È la notte tra il 10 e l’11 gennaio 2022, quando la Volkswagen su cui viaggiano Elisa Bricchi, Domenico Di Canio, Costantino Merli e William Pagani, di una età compresa tra i 20 e i 23 anni, si ribalta e precipita nel fiume Trebbia, in una Piacenza avvolta nella nebbia più densa degli ultimi dieci anni.

In seguito a questa tragedia, i genitori dei ragazzi affrontano il lutto rendendo omaggio alla vita dei loro figli scomparsi: aprono un’etichetta discografica e pubblicano tre album che raccolgono tutta la musica composta e registrata dai giovani nel corso degli anni precedenti. In questo modo, scoprono che i testi delle canzoni e le melodie dei loro figli non narrano soltanto l’esperienza di una generazione, ma riflettono anche la loro stessa essenza. Le canzoni dei ragazzi diventano una sorta di testimonianza postuma delle loro vite e dei loro sogni. E Millefoglie, esperto di rap e trap, viene contattato dalle famiglie dei quattro ragazzi scomparsi per ottenere un parere sulla loro musica, per rispondere alla domanda se sarebbero stati in grado di emergere.

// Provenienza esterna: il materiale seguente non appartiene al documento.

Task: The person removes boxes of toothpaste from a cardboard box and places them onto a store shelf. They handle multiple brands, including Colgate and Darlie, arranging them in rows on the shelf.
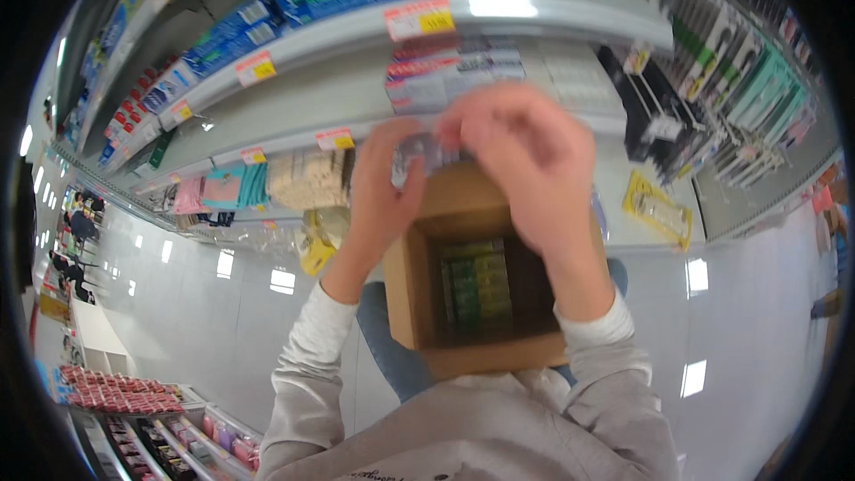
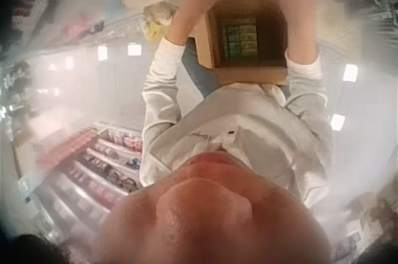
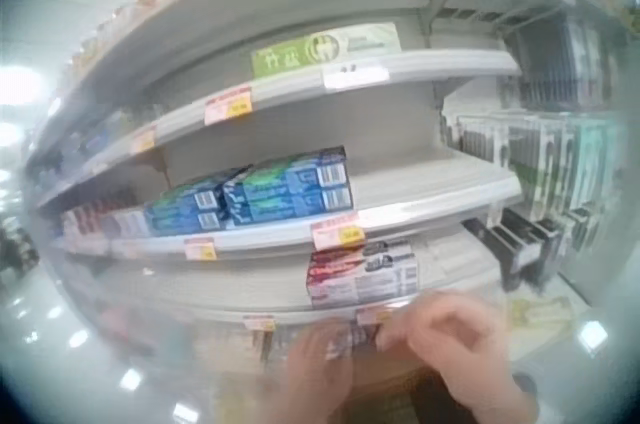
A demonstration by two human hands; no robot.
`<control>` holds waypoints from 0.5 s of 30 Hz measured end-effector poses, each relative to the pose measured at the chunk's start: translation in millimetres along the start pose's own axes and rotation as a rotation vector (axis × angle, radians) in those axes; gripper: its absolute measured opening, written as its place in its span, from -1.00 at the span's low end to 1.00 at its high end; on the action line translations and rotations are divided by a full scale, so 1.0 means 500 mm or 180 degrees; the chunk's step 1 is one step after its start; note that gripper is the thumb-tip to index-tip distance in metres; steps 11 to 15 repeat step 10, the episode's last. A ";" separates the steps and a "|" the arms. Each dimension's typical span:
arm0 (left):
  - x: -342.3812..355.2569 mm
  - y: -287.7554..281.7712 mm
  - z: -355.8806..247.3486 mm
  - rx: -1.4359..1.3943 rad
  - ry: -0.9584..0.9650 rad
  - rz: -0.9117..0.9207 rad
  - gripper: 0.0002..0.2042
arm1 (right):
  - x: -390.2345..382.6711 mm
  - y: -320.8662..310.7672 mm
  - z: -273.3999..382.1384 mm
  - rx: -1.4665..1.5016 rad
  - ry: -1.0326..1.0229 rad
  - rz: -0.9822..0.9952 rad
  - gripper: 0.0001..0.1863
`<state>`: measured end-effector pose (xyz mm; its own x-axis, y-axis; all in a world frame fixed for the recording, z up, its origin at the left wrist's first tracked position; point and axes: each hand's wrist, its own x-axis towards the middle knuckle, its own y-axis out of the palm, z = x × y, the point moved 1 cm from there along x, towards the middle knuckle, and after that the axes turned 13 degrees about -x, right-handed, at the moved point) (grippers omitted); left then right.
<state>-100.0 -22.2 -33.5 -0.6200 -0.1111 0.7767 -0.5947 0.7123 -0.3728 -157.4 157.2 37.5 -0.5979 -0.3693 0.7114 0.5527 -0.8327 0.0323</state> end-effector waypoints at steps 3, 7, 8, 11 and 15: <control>-0.137 0.067 -0.070 -0.0928 -0.0644 0.0514 -0.75 | -0.099 0.000 0.078 0.1292 0.0144 0.0290 -0.89; -0.153 0.091 -0.268 -0.2419 -0.0601 0.0163 -0.80 | -0.176 -0.050 0.156 0.1757 0.0494 -0.0549 -0.80; -0.182 0.084 -0.318 -0.3047 -0.0510 -0.0401 -0.78 | -0.193 -0.035 0.201 0.1966 0.0814 -0.1002 -0.79; -0.210 0.115 -0.367 -0.3696 -0.0470 -0.0971 -0.77 | -0.214 -0.025 0.237 0.2459 0.0947 -0.1804 -0.79; -0.210 0.115 -0.367 -0.3696 -0.0470 -0.0971 -0.77 | -0.214 -0.025 0.237 0.2459 0.0947 -0.1804 -0.79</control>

Valerio così si immerge nella loro musica, cercando di comprenderne il significato dietro i versi, le rime e le vuote apparenze. Scoprire come la musica possa diventare punto di incontro postumo fra genitori e figli, e come si finisce una notte fuori strada, a 20 chilometri orari, presi in consegna dalla nebbia e dalle acque. Sono lo stimolo che lo portano a intraprendere il viaggio per Piacenza e a dedicare a questa vicenda due anni della propria vita.

“Io lo faccio, me ne rendo conto, prima di tutto per un servizio privato, più che pubblico. Perché forse nelle canzoni dei ragazzi di Piacenza ci trovo un’eco delle canzoni che io ascoltavo alla loro età e in quel loro cieco ambire solo alla musica rivedo esattamente la cecità dei miei vent’anni”.

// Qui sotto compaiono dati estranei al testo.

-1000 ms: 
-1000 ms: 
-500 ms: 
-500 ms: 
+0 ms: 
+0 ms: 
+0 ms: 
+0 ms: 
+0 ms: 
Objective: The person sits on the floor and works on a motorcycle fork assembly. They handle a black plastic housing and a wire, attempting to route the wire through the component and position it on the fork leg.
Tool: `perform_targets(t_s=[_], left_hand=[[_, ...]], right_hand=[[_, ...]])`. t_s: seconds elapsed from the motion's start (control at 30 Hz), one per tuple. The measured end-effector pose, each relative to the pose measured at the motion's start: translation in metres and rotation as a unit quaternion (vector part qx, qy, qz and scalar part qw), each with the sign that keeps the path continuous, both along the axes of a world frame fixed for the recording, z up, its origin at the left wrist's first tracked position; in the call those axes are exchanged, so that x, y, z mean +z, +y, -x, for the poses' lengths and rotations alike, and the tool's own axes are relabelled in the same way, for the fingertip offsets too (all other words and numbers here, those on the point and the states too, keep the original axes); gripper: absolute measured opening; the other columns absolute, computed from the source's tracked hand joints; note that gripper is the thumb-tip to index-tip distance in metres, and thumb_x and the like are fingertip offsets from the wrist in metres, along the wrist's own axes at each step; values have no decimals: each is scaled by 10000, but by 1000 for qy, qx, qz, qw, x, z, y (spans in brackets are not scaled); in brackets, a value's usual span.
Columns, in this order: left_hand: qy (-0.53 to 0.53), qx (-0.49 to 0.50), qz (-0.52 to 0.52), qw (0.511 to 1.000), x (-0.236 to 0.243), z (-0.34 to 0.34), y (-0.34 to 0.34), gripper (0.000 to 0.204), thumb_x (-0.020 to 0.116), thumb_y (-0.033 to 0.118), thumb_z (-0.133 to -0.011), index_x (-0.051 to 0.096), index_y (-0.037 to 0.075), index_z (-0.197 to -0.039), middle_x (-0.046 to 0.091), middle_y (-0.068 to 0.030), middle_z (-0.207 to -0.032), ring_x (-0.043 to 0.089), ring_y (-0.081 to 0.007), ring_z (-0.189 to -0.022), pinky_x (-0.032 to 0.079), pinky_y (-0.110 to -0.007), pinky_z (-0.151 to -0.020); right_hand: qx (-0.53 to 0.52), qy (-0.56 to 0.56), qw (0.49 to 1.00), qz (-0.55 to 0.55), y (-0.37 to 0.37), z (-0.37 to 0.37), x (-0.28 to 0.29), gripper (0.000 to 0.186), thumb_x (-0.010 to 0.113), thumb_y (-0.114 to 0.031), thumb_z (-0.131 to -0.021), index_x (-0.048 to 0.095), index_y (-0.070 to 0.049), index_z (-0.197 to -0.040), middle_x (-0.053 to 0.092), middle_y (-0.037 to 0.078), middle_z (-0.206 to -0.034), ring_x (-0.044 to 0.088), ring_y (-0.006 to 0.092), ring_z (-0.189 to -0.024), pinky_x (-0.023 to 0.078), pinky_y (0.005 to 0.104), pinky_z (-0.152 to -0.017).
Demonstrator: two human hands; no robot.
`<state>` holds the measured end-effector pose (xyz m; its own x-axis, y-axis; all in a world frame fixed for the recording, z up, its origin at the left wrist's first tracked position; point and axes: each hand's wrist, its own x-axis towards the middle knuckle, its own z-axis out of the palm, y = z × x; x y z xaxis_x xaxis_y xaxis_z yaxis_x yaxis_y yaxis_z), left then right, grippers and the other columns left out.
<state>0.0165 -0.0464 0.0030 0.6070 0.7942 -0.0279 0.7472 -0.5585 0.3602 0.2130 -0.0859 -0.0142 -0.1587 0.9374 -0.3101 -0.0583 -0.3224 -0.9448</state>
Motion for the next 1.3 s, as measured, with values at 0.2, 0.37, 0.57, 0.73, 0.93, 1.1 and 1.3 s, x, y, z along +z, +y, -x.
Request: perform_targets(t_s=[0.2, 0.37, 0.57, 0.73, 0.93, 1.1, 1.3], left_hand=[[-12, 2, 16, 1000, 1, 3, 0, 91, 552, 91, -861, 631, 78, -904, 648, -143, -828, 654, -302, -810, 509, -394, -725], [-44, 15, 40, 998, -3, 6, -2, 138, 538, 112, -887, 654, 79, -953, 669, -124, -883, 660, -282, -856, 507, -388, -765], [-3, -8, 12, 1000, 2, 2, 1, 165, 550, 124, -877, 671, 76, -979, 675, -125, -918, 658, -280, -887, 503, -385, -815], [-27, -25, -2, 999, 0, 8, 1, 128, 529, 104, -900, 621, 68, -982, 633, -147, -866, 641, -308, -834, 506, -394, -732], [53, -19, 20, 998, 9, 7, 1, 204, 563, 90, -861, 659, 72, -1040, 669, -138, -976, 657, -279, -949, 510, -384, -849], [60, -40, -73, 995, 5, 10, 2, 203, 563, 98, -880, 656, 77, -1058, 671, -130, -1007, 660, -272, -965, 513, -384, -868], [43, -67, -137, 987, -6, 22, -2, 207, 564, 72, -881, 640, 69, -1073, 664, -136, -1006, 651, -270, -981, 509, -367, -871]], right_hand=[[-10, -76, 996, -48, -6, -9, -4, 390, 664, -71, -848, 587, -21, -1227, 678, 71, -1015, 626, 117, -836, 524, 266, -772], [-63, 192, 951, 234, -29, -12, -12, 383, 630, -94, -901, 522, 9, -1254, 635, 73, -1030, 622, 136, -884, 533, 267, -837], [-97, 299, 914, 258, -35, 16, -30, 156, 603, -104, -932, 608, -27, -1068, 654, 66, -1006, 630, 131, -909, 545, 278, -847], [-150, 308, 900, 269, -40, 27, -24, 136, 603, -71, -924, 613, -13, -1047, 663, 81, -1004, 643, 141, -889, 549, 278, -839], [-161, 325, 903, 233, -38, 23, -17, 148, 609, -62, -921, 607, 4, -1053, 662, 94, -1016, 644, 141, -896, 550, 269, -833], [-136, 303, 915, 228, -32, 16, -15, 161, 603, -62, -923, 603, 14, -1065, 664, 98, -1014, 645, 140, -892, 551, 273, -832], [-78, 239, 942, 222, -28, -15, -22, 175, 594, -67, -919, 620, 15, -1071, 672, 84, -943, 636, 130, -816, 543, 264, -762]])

Pur pervaso dal rammarico per le quattro giovani vite spezzate, le pagine di Millefoglie sprigionano ottimismo e speranza, perché in qualche modo riesce ad allontanarsi dal fatto di cronaca, soffermandosi sull’archivio, sulle canzoni e sulla forza vitale di questa storia. “Mi sono visto da lontano e mi sono domandato perché alla loro età avessi esattamente la loro stessa fame e voglia di classifica, di andare al primo posto, di raggiungere qualcosa a tutti i costi. Fare musica, a quel punto, diventa una sorta di rivalsa necessaria per domare quella furia. Per non parlare del desiderio di essere ricordati e di lasciare un segno del nostro passaggio su questa terra”.

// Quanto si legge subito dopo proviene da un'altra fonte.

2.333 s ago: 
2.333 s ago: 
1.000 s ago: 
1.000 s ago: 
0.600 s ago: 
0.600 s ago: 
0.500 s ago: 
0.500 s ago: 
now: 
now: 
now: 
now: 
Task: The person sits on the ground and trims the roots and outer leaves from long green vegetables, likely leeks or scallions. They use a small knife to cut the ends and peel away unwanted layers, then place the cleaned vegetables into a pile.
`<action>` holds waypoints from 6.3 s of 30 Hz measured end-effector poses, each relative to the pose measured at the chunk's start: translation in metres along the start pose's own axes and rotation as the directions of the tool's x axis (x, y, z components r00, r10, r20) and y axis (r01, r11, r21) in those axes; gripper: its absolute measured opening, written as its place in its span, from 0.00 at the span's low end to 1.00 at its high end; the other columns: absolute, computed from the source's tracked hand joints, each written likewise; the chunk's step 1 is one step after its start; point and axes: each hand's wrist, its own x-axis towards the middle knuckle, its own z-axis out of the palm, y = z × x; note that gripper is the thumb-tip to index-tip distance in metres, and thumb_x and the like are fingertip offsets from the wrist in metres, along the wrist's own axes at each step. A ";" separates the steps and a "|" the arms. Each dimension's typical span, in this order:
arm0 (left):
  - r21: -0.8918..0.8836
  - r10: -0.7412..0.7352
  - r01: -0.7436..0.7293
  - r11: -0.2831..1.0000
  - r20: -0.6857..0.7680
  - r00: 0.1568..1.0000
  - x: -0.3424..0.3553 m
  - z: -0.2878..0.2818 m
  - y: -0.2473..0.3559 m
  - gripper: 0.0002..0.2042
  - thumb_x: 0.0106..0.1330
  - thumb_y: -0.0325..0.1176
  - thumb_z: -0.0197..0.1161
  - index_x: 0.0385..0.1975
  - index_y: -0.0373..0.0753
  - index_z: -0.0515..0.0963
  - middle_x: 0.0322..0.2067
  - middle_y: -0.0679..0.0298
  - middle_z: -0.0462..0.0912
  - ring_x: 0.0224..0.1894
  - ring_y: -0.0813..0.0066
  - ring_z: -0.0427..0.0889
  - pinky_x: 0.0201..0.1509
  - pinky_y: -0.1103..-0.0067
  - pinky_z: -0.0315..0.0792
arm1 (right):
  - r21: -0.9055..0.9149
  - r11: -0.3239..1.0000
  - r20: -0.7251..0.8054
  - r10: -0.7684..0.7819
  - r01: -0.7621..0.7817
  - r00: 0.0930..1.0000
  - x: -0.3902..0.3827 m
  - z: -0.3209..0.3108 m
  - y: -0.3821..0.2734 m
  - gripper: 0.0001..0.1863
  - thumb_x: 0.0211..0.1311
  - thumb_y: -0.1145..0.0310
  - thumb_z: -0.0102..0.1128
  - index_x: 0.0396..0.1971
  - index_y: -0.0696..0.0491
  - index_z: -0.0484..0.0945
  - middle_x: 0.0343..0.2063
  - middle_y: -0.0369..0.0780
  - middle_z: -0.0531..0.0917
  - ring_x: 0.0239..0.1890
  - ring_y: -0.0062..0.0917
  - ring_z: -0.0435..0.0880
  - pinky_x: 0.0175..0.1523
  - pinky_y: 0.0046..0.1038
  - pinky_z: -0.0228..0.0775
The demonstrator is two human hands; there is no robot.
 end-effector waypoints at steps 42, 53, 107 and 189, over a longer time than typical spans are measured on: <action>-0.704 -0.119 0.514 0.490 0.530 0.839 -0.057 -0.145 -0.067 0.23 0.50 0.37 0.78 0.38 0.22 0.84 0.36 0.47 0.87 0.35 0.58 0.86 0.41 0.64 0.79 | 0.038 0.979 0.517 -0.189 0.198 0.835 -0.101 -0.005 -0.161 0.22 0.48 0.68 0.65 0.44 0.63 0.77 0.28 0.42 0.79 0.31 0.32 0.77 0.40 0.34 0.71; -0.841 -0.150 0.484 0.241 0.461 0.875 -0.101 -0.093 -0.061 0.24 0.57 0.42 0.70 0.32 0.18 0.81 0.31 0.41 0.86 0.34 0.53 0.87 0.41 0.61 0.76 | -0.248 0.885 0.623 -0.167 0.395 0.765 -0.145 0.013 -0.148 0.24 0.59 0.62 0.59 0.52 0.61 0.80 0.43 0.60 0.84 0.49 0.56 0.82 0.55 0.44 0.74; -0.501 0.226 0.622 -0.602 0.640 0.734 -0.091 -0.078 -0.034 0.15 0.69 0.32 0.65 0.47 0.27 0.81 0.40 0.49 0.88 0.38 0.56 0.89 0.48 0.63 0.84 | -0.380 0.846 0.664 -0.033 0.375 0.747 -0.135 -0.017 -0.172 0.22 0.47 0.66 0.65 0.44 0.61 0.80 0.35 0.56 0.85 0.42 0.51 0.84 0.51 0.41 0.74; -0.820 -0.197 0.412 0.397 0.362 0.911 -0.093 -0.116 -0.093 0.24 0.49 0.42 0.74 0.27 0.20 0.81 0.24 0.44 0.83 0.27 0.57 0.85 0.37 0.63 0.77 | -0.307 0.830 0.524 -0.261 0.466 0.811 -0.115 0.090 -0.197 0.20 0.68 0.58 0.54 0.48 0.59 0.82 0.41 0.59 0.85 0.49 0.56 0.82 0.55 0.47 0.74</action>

Viene in mente Günter Grass, secondo il quale “scrivere è come sbucciare una cipolla, ogni frase è come un velo della buccia che si va a togliere, e le cose cancellate o dubbie della nostra vita diventano, man mano che si sbuccia, leggibili e chiare”, per Valerio Millefoglie scrivere equivale a vivere. Ma anche a lottare contro l’oblio, nel desiderio di fermare, di salvare le cose e soprattutto i volti amati dall’abrasione del tempo, dalla morte. Per poi concludere: “C’è un aldilà contenuto nelle registrazioni che accumulo per lavoro, un mondo parallelo dove la parola ripetuta continua a vivere ogni volta che inserisco la schedina di memoria nel computer”. All’infinito.